Вдруг я осознаю, что во время всего разговора гладила опал и прижимала его к груди, чтобы убедиться, что он на месте — связующее звено с коллективным подсознанием сверхорганизма. С Йарой.

Я чувствую, что пора уже сменить тему разговора, лезу в рюкзак и достаю книгу по движению Гейи. Перелистываю в конец, вынимаю фото, которое ношу при себе с того дня, как покинула Денали, и протягиваю Майлсу со словами:

— Это — мои родители.

— Старая фотка? — спрашивает он, приглядываясь.

— Меня еще и на свете не было, — подтверждаю я.

Пока Майлс разглядывает фотографию, я замечаю, что он несколько изменился. В нем появилась мягкость, которой раньше не было. И я понимаю, что все потому, что он полностью расслабился.
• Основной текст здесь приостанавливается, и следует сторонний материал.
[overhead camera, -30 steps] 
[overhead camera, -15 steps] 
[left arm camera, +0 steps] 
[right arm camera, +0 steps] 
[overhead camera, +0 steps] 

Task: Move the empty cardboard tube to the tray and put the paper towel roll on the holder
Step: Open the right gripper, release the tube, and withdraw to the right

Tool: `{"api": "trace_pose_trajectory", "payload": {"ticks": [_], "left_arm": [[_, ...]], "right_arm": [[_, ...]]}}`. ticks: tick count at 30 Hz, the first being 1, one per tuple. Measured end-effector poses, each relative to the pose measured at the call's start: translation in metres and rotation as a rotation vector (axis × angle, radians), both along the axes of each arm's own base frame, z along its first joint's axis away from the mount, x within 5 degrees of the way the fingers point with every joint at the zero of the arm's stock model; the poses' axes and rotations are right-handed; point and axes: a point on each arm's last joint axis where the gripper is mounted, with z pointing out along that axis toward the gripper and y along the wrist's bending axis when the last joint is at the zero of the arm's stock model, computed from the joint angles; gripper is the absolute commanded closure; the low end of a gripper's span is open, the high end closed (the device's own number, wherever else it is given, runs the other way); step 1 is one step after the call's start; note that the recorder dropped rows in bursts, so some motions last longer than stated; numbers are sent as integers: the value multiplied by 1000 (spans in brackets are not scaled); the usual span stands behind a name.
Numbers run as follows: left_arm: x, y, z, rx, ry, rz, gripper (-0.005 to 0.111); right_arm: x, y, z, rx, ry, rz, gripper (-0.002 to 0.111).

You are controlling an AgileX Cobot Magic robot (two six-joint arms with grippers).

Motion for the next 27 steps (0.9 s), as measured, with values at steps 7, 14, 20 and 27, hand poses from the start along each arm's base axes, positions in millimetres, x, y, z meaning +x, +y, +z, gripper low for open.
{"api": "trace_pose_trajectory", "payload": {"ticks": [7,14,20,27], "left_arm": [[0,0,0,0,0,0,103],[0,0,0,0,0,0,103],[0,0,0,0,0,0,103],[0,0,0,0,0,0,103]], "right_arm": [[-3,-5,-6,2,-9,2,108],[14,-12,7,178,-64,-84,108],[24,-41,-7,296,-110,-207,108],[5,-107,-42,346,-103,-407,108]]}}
Выглядит он по-настоящему милым.

И снова я позволяю себе посмотреть на него глазами Ном. «Заценить», — как сказала бы она. — Он красив утонченной, холеной красотой, а не той приземленной, грубоватой, как Кинай. Черты его лица — скулы, подбородок, орлиный нос — четкие и гладкие, будто вылеплены скульптором из глины.

Он смотрит то на меня, то на фотографию, сравнивая мое лицо с лицами родителей. И пока его озерно-зеленые глаза скользят по моим чертам, что-то внутри меня переворачивается. Это волнующее чувство появлялось у меня и раньше, когда утром я выходила из юрты и наблюдала красоту горы Денали, возвышающейся над нашим поселением. И не смотря на то, что я выросла там и видела ее каждый день, меня всегда покоряло ее великолепие.

Я думаю, это оно. Это знакомое волнение внутри. Майлс прекрасен. Неосознанно я прижимаю ладонь к груди, так же как я делала это каждое утро, не давая чувствам выплеснуться.

Предводитель обязан быть сильным. Чувства не должны влиять на поступки — напомнила я себе. Вскоре я должна стать Мудрецом общины. У меня были обязательства. У меня есть обязательства.

Это осознание выводит меня из задумчивости. Моя цель — найти и спасти моих людей. Я встаю, не могу позволить себе отвлекаться от важнейших вещей в моей жизни. Безопасность моей общины зависит от того, что я делаю, чтобы найти их. А не от траты времени на разговоры с парнем, которого, как он и сам признает, выгнали из школы по глупости.

Майлс воспринимает то, что я встала, как сигнал к завершению сеанса "скажи-покажи" и тоже поднимается на ноги. Он возвращает мне фотографию и говорит:

— Ты похожа на свою маму.

— Спасибо. Все говорят, что мы бы выглядели с ней как близнецы, если бы она не умерла, когда мне было пять, — спокойно отвечаю я, вкладывая фото в книгу.

Майлс колеблется, а затем говорит:

— Сожалею.

— Это было давно. И я ее практически не помню. Меня вырастили папа и община. И с того времени, как мама умерла, Уит был моим наставником.